Born in Beijing in 1971, married, has a PhD in gynecology, holds an MBA from a U.S. university; he was a partner in Hong Kong with McKinsey, the well known management consultant and now an executive of a major Hong Kong company .
Quite an amazing coktail especially since he states that he does not want a “literary career”. Knowing the workload in consulting firms and the size of his blog, held since 2005, one wonders when he finds time to write novels!
Les Editions de l’Olivier offered two “Qiu as Autumn” (2007) and “A girl for my 18th birthday” which was released very recently; the third title of the trilogy “Beijing, Beijing” is scheduled.
The lives of college and medical students; parties, alcohol, girls … are the main topics. Two very lively novels, a humorous tone, but sometimes rather crude; we read with pleasure a series of small scenes without much dramatic development. The hero is not interested by money or, of course, work; only one concern, Zhu Shang, a beautiful high school girl … The historic and political environment is totally absent, but surprising are the many cultural references, sometimes too many!
Feng Tang’s blog shows a very interesting character, well known in China and Taiwan where “A girl for my 18th birthday” has met some success. He has a passion for Chinese literature but also for wuxia novels. His relationship with his mother seems important to him and he is currently writing a novel on this theme (“Hanging Willow”)
Murong Xuecun, a writer born with the Internet!
If there was no Internet, Murong Xuecun would continue to sell cars in Chengdu in Sichuan! He began writing in 2001 when he was twenty-seven and published on the internet “Forget Chengdu”, translated by Claude Payen in 2006.
In China, the success was immediate with 150,000 contacts.
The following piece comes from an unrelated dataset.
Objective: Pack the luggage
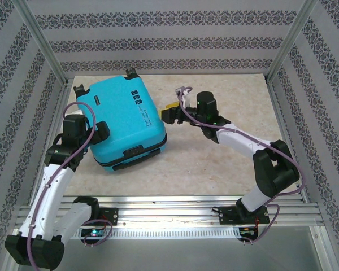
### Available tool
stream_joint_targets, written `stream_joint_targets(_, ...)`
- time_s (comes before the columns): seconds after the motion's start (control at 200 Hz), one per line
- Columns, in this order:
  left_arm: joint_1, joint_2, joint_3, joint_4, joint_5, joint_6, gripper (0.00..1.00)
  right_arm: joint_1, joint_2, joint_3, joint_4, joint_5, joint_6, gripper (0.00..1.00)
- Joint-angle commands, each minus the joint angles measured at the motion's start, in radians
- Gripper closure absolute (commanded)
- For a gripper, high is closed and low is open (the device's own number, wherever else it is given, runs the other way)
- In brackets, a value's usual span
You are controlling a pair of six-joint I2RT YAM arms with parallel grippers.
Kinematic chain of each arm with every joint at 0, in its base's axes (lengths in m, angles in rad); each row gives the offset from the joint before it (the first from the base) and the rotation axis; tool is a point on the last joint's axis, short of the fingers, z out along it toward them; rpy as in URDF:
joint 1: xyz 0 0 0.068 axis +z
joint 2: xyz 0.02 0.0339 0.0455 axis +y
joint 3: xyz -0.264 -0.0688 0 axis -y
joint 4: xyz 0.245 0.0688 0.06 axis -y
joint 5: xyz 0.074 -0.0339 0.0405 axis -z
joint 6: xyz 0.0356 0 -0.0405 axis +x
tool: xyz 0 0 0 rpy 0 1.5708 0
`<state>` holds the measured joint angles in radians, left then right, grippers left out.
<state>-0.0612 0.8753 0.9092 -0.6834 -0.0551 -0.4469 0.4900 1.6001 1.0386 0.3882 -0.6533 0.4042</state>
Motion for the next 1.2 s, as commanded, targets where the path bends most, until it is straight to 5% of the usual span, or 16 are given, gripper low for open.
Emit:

He stopped with cars for the life of a writer and shares his time between Tibet and Hainan Island in the far south of China (an odd combination for someone born in Manchuria!).
The novel tells us about the friendship between the hero Zhong Chen, sales manager, and two college friends, one is an experienced finance specialist, the other one a corrupt cop.
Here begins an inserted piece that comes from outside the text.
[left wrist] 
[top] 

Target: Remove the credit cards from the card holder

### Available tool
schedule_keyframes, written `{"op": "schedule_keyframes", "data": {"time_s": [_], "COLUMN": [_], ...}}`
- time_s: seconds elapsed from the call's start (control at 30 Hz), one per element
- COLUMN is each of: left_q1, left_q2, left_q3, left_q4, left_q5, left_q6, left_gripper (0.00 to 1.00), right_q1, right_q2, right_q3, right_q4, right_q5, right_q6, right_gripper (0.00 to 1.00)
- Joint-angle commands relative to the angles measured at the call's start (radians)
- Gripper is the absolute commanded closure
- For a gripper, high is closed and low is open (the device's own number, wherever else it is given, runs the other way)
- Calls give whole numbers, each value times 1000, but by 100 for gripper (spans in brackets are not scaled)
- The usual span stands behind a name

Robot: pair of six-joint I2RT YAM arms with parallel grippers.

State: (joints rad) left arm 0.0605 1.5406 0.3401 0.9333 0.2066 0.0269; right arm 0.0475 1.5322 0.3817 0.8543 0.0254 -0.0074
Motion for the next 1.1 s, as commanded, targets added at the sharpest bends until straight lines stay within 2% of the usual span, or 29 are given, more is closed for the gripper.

Our hero spends his life playing, drinking, forging fake expense vouchers while chasing all women who come nearby.
His relations with his wife, whom he says he is in love with, are complex because he tells us at the same time: “For me, love has always been a game, I do not love anyone or rather, I only love myself ”. His wife eventually will leave him and his maneuvers to try to take the job of his boss, will end dramatically.
The character’s cynicism knows no bounds: “That day I learned two things: there is no crime that money can not buy, nor honesty that cannot be corrupted”. But it is a hopeless approach, the obsession with money and the cynicism of the social relationships lead to an approach close to suicide.
Murong Xuecun wrote two other novels which are not translated. He is considered one of the good examples of what happens to the relationships between Internet and literature.
We cannot imagine the magnitude of the impact of the Internet on literary creation and the business of book publishing. Many literary sites, millions of page viewed, thousands of writers under contract with the sites.The publishing of books becomes the simple consequence of the success of a text on the internet (70 books have been selling more than 100 000 copies).
The impact is of major importance and the boundaries between literature, video games, role-playing network, become quite blurred, as did the relationship between publishing and other media.